Rendering back to DSM source¶
toDsm(...) renders a snapshot back to DSM language. The booleans are
positional — toDsm(showDocumentation, showRuntimeId, html):
const source = dsm.toDsm(); // plain DSM text
const withRuntimeIds = dsm.toDsm(true, true, false);
See DSM Processing for working with definitions from DSM, and Database for sealing them into a database.
Value description¶
description() gives a human-readable rendering of a value with its type — handy
for logging and debugging, not a serialization format:
const v = new ValueSet(new TypeSet(Type.INT64), [1n, 2n, 3n]);
const d = v.description(); // a string carrying the values and the type
d.includes('set<int64>'); // true
Common patterns¶
Round-trip test¶
A quick way to confirm encode/decode preserves a value across any codec — using
the Types and Values Fuzzer to generate a random value of a given type:
const { Value, Type, Definitions, Fuzzer } = require('@digitalsubstrate/dsviper');
const defs = new Definitions().const();
const fuzzer = new Fuzzer(defs);
const v = fuzzer.fuzz(Type.DOUBLE);
// All three codecs round-trip the same value.

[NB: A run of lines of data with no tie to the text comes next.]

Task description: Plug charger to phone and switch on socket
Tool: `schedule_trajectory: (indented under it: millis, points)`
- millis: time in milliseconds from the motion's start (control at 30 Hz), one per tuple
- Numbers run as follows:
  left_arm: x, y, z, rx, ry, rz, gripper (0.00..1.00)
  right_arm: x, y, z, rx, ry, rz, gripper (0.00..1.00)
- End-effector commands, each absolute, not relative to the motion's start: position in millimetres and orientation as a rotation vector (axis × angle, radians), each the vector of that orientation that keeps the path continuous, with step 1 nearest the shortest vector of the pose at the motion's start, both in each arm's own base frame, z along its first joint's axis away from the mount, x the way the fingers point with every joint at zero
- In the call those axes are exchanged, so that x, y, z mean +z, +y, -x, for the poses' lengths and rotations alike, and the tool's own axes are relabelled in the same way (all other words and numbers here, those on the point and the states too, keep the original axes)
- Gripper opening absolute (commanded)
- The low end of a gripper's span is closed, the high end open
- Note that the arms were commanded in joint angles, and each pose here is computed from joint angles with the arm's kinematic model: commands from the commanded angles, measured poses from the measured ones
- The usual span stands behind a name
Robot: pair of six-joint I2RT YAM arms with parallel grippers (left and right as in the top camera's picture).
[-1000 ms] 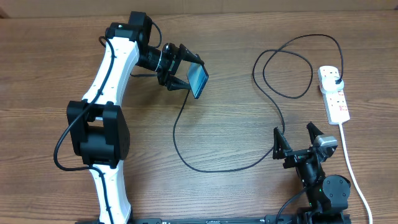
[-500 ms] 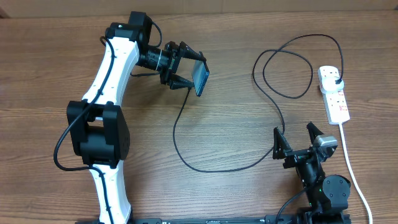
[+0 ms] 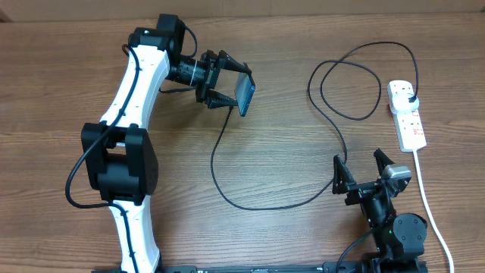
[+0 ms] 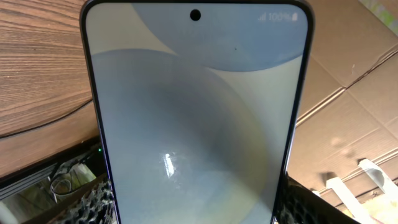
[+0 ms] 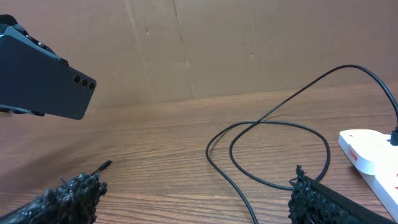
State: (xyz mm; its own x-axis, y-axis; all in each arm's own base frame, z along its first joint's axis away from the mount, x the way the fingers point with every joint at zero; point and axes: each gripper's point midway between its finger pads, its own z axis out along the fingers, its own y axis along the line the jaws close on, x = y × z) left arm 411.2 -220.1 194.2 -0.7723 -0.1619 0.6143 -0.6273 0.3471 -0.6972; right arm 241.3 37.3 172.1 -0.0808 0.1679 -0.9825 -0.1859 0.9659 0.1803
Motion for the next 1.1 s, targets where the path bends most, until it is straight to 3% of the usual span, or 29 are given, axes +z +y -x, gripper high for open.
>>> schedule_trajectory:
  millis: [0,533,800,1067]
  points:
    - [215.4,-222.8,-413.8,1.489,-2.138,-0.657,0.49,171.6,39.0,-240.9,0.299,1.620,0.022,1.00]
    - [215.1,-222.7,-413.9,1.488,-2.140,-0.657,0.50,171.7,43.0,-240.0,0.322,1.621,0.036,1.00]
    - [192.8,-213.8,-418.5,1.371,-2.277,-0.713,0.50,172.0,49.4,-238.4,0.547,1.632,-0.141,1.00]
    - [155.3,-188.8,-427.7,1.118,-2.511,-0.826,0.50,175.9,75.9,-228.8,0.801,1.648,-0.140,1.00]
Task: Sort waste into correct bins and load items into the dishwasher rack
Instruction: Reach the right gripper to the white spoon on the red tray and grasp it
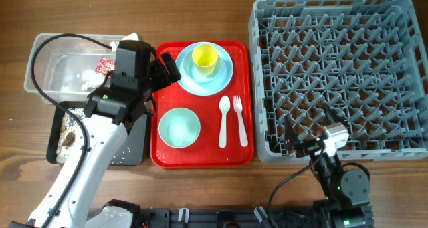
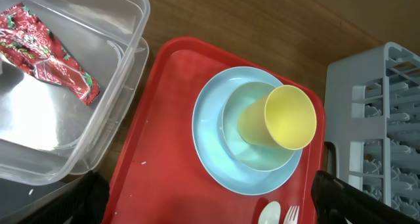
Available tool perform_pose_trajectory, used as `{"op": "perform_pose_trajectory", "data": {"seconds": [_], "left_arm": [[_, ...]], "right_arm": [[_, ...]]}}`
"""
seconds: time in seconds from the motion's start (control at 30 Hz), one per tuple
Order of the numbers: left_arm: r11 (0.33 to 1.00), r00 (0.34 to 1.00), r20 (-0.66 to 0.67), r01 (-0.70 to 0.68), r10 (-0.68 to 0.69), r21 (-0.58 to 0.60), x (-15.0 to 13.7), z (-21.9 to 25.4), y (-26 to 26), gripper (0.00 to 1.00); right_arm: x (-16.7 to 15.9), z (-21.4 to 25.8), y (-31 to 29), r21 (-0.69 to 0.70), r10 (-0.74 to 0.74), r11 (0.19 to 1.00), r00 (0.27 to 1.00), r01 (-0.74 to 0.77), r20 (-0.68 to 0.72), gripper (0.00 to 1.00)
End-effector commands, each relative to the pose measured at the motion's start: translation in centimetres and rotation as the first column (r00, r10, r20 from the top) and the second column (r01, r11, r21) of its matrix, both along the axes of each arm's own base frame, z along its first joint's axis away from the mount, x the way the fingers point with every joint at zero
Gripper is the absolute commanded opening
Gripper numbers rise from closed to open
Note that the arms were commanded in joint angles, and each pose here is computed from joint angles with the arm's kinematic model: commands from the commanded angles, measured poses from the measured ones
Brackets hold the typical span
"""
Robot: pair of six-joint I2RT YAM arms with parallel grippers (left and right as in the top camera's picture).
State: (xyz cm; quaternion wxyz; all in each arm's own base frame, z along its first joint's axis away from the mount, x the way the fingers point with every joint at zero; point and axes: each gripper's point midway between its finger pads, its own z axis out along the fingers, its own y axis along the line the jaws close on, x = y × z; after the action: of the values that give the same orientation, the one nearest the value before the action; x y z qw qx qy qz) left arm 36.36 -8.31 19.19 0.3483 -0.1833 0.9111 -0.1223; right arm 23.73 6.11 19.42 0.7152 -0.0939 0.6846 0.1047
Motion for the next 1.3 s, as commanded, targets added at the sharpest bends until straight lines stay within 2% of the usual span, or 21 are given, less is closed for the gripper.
{"op": "perform_pose_trajectory", "data": {"seconds": [0.0, 0.17, 0.23, 0.3, 0.37, 0.43, 0.5, 0.57, 0.6, 0.63, 0.67, 0.7, 0.73, 0.8, 0.83, 0.93, 1.07, 1.27], "left_arm": [[1.000, 1.000, 0.018, -0.014, 0.013, 0.011, 0.2, 0.7, 0.4, 1.00], [1.000, 1.000, 0.018, -0.014, 0.014, 0.011, 0.2, 0.7, 0.4, 1.00], [1.000, 1.000, 0.018, -0.014, 0.013, 0.011, 0.2, 0.7, 0.4, 1.00], [1.000, 1.000, 0.018, -0.014, 0.013, 0.011, 0.2, 0.7, 0.4, 1.00], [1.000, 1.000, 0.018, -0.014, 0.014, 0.011, 0.2, 0.7, 0.4, 1.00], [1.000, 1.000, 0.018, -0.014, 0.014, 0.011, 0.2, 0.6, 0.4, 1.00], [1.000, 1.000, 0.018, -0.014, 0.013, 0.011, 0.2, 0.7, 0.4, 1.00], [1.000, 1.000, 0.018, -0.014, 0.013, 0.011, 0.2, 0.7, 0.4, 1.00], [1.000, 1.000, 0.018, -0.014, 0.014, 0.011, 0.2, 0.6, 0.4, 1.00], [1.000, 1.000, 0.018, -0.014, 0.014, 0.011, 0.2, 0.7, 0.4, 1.00], [1.000, 1.000, 0.018, -0.014, 0.013, 0.011, 0.2, 0.7, 0.4, 1.00], [1.000, 1.000, 0.018, -0.014, 0.014, 0.011, 0.2, 0.7, 0.4, 1.00], [1.000, 1.000, 0.018, -0.014, 0.014, 0.011, 0.2, 0.6, 0.4, 1.00], [1.000, 1.000, 0.018, -0.014, 0.013, 0.011, 0.2, 0.7, 0.4, 1.00], [1.000, 1.000, 0.018, -0.014, 0.013, 0.011, 0.2, 0.7, 0.4, 1.00], [1.000, 1.000, 0.018, -0.014, 0.013, 0.011, 0.2, 0.7, 0.4, 1.00], [1.000, 1.000, 0.018, -0.014, 0.013, 0.011, 0.2, 0.7, 0.4, 1.00], [1.000, 1.000, 0.018, -0.014, 0.013, 0.011, 0.2, 0.7, 0.4, 1.00]], "right_arm": [[-0.9, 5.5, -0.6, 0.163, -0.011, 0.987, 1.000, 0.010, 0.007, 1.00], [0.1, 9.3, 0.7, 0.149, 0.051, 0.988, 0.988, -0.028, -0.149, 0.99], [1.2, 10.6, 2.2, 0.144, 0.122, 0.986, 0.958, -0.086, -0.259, 1.00], [2.4, 11.8, 3.9, 0.155, 0.196, 0.977, 0.897, -0.145, -0.396, 1.00], [3.4, 13.1, 6.0, 0.199, 0.296, 0.954, 0.809, -0.224, -0.509, 1.00], [3.9, 14.1, 7.9, 0.265, 0.401, 0.915, 0.735, -0.303, -0.546, 1.00], [4.0, 16.1, 11.2, 0.420, 0.602, 0.798, 0.595, -0.432, -0.532, 1.00], [3.9, 16.6, 13.3, 0.559, 0.735, 0.678, 0.444, -0.478, -0.512, 1.00], [4.2, 16.4, 13.8, 0.592, 0.762, 0.648, 0.406, -0.479, -0.505, 1.00], [4.8, 15.6, 14.0, 0.625, 0.768, 0.641, 0.376, -0.446, -0.519, 0.88], [5.5, 14.4, 14.1, 0.643, 0.757, 0.654, 0.355, -0.399, -0.549, 0.78], [6.1, 12.9, 14.2, 0.640, 0.734, 0.679, 0.343, -0.359, -0.586, 0.73], [6.7, 11.0, 14.1, 0.613, 0.683, 0.730, 0.340, -0.303, -0.646, 0.60], [7.3, 7.7, 13.8, 0.518, 0.558, 0.829, 0.347, -0.209, -0.754, 0.36], [7.3, 6.3, 13.7, 0.457, 0.488, 0.872, 0.347, -0.173, -0.801, 0.30], [6.8, 2.9, 13.5, 0.249, 0.257, 0.966, 0.357, -0.069, -0.898, 0.31], [5.6, 0.0, 13.7, 0.017, -0.005, 0.998, 0.361, 0.059, -0.933, 0.36], [3.7, -4.3, 17.0, -0.108, -0.122, 0.992, 0.301, 0.063, -0.946, 0.40]]}}
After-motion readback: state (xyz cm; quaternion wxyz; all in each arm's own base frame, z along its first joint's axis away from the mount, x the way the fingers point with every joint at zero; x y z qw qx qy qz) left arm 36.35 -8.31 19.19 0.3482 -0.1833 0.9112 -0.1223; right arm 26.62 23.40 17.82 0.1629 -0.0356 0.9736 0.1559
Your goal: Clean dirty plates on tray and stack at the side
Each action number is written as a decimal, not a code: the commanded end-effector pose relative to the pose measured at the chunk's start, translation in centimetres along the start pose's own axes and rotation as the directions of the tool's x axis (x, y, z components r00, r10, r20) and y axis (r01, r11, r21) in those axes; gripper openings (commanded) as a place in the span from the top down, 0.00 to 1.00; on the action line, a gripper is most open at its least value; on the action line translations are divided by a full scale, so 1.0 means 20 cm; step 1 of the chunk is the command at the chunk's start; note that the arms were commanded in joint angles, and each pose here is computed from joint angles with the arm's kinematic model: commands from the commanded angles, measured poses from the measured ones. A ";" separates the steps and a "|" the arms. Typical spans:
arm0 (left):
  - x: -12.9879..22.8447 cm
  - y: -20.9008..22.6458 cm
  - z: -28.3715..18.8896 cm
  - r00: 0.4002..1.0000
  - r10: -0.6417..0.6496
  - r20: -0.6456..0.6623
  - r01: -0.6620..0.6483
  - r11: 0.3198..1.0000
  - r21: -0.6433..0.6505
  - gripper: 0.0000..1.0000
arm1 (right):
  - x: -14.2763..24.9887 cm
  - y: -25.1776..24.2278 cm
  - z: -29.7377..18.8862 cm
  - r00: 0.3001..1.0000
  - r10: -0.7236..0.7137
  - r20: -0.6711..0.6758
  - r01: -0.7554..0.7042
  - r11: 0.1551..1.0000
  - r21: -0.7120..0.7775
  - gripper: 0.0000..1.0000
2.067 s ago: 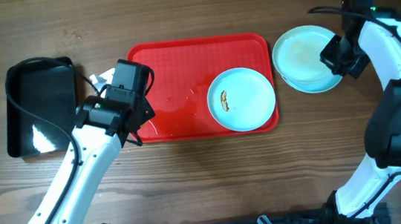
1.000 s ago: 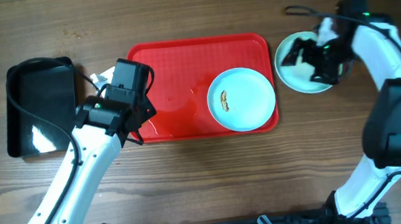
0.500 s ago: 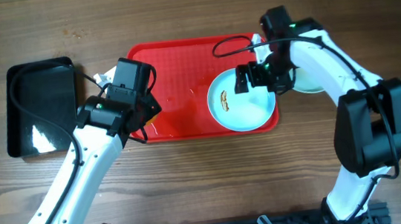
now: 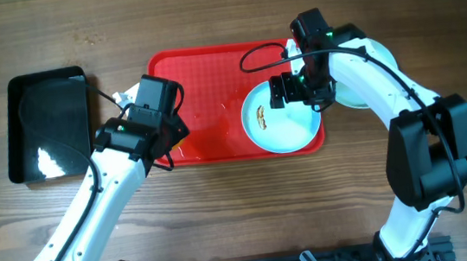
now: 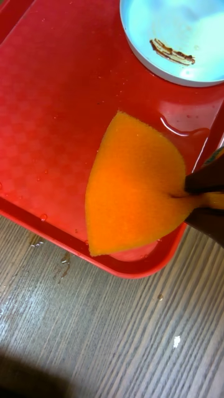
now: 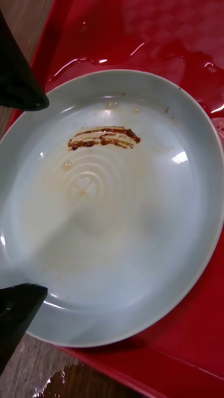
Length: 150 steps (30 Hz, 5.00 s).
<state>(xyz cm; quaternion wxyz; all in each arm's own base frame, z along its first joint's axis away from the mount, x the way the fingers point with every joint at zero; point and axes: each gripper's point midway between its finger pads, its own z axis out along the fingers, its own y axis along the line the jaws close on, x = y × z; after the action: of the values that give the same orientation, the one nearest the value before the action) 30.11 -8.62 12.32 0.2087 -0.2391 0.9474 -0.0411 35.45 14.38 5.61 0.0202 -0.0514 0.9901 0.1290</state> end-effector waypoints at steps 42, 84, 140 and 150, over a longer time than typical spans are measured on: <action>0.03 -0.03 0.01 1.000 -0.002 -0.025 0.003 1.000 0.026 0.96 | 0.14 -0.21 0.12 0.989 0.147 -0.021 -0.140 0.970 0.200 0.68; 0.01 -0.29 0.09 0.990 0.135 -0.030 -0.125 0.963 0.239 0.96 | 0.00 0.28 0.29 0.991 0.050 0.127 -0.032 0.989 -0.145 0.96; 0.04 -0.46 0.33 0.977 0.209 -0.035 -0.189 0.935 0.300 0.96 | -0.06 0.18 0.48 0.983 0.170 0.063 -0.171 0.985 0.011 0.96; 0.07 -0.45 0.47 0.975 0.216 -0.056 -0.194 0.944 0.267 0.96 | -0.09 0.24 0.48 0.985 0.162 0.065 -0.158 0.986 -0.060 0.96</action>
<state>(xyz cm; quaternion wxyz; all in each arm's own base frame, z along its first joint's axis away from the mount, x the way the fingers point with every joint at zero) 36.74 -17.03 6.41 0.2076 -0.1110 0.9575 -0.1670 37.66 22.02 0.22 0.0703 0.0230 0.9830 0.1679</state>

v.equals(Value.decode(Value.encode(v), Type.DOUBLE, defs)); // binary
v.equals(Value.jsonDecode(Value.jsonEncode(v), Type.DOUBLE, defs)); // JSON
v.equals(Value.loads(Value.dumps(v), Type.DOUBLE, defs)); // native
Schema export¶
Render a database’s definitions for an external system — as DSM source or as a JSON schema:
const dsm = DSMDefinitions.jsonDecode(json); // or from a live database's definitions
console.log(dsm.toDsm()); // DSM language
console.log(dsm.jsonEncode()); // JSON schema
Note
Pulling definitions from a live database requires a working database. See Database for the full walkthrough.